* _WHAT YOU HAVE TO DO_: From the records below, copy every line that contains the word "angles".

Recorded data
=-=-=-=-=

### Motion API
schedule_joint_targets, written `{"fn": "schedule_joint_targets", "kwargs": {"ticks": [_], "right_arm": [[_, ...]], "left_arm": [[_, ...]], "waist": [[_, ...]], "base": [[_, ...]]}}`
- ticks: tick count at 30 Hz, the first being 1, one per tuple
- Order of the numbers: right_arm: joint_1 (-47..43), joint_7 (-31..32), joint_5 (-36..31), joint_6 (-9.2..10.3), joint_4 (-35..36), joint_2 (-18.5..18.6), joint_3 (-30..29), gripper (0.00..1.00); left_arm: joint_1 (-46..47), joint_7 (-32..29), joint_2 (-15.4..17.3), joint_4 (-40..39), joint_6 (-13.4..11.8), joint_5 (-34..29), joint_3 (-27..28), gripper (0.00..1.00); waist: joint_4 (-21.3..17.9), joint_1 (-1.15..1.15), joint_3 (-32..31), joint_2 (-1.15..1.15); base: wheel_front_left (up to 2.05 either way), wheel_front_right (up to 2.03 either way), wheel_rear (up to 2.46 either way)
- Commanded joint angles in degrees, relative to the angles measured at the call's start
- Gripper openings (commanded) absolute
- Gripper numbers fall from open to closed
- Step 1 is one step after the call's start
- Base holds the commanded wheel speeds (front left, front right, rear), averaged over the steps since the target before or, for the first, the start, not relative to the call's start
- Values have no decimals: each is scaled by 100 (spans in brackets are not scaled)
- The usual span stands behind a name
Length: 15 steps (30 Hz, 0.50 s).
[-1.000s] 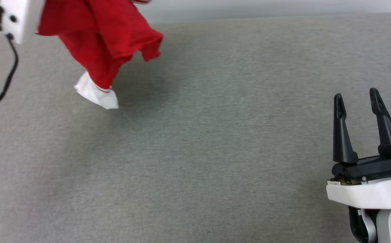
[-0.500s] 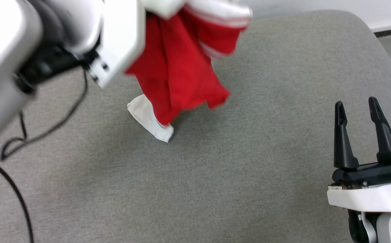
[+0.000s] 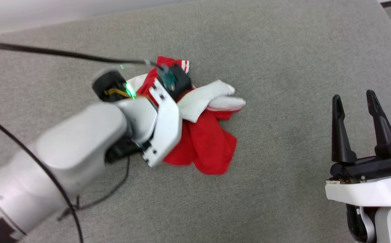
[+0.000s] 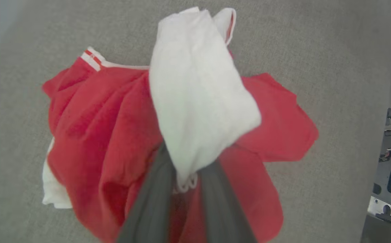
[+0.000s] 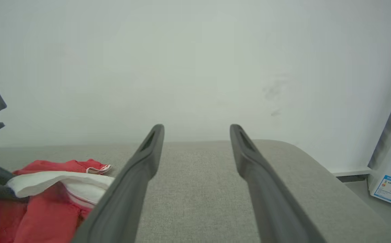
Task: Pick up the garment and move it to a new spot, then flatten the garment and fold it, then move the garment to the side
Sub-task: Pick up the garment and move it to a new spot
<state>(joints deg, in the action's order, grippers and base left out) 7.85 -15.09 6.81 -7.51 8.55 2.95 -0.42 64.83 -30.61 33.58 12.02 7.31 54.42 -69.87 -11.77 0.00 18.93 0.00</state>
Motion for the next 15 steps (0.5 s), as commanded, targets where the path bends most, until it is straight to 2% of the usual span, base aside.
{"fn": "schedule_joint_targets", "kwargs": {"ticks": [1, 6, 10, 11, 12, 13, 15], "right_arm": [[99, -12, -32, 4, -20, -13, 4, 100], [147, -12, -39, 4, -64, -13, 13, 100], [138, -12, -44, 4, -104, -13, 33, 100], [125, -12, -53, 4, -111, -12, 29, 100], [101, -12, -70, 4, -124, -12, 19, 100], [68, -12, -88, 4, -139, -13, 8, 100], [5, -12, -108, 4, -165, -12, -7, 100]], "left_arm": [[-241, 142, -139, 151, -15, -44, -71, 0], [-725, 465, -621, 595, -4, -71, -205, 0], [-875, 705, -885, 899, 3, -184, -275, 0], [-843, 788, -917, 955, 4, -238, -279, 15], [-810, 860, -946, 994, 4, -284, -284, 48], [-744, 1005, -972, 994, 5, -372, -273, 100], [-645, 1366, -1016, 1023, -37, -487, -150, 100]], "waist": [[-22, 0, 115, 0], [-21, 0, 257, 0], [-21, 0, 232, 0], [-12, 0, 202, 0], [5, 0, 156, 0], [27, 0, 105, 0], [78, 0, -21, 0]], "base": [[0, 0, 0], [0, 0, 0], [0, 0, 0], [0, 0, 0], [0, 0, 0], [0, 0, 0], [0, 0, 0]]}}
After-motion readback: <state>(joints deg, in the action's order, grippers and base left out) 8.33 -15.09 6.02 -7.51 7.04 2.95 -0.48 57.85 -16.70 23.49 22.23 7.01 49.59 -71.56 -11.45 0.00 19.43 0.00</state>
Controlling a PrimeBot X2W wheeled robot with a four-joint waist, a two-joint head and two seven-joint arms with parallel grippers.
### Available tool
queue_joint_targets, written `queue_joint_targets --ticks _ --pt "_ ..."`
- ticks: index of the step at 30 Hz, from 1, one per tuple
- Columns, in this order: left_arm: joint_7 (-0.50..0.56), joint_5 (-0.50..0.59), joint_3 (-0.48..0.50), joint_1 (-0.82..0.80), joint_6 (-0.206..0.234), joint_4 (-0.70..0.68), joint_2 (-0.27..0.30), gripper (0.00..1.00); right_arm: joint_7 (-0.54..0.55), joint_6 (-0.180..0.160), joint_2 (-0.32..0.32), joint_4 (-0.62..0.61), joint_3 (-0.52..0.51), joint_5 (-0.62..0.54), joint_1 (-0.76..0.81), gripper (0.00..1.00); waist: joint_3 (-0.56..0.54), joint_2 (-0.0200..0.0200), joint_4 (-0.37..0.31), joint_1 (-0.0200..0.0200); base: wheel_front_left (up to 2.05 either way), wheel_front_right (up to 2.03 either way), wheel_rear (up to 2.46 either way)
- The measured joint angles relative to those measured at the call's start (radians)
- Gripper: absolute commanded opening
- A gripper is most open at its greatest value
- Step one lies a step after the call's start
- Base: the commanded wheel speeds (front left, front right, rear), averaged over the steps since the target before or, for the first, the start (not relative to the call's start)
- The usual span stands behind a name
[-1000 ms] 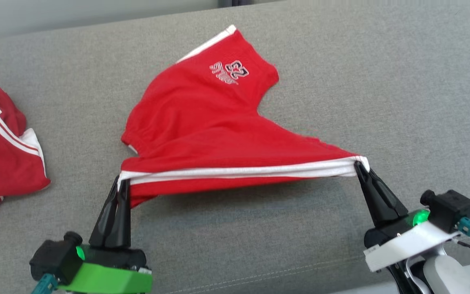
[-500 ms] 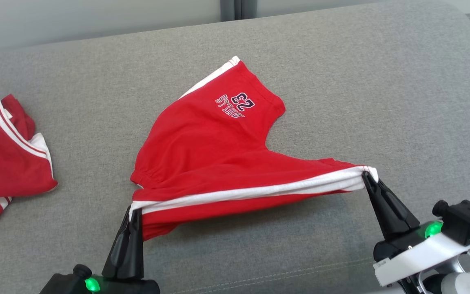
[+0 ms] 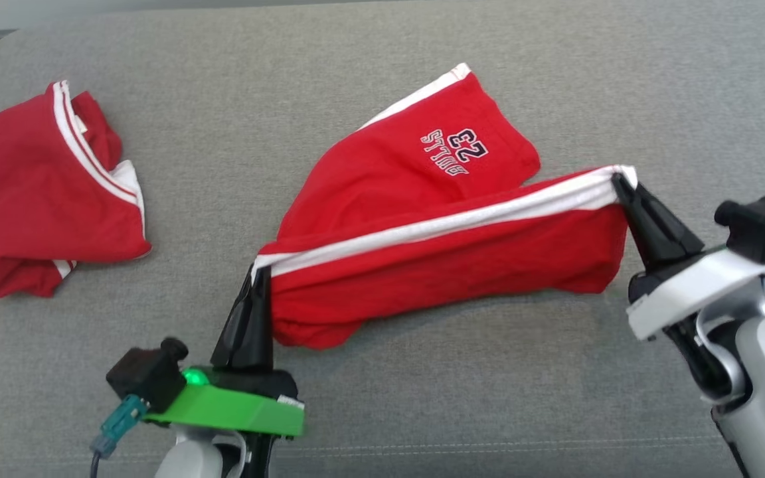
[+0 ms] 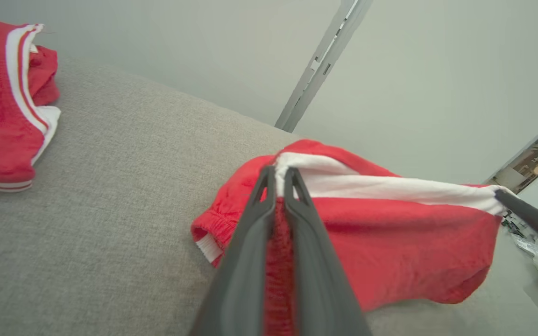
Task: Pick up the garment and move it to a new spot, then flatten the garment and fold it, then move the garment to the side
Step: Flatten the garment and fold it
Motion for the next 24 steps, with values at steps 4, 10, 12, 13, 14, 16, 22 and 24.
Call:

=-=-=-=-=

* _RESPONSE_:
- Commanded joint angles in degrees, relative to the angles measured at the call's start
- The measured joint angles relative to those measured at the call's start (radians)

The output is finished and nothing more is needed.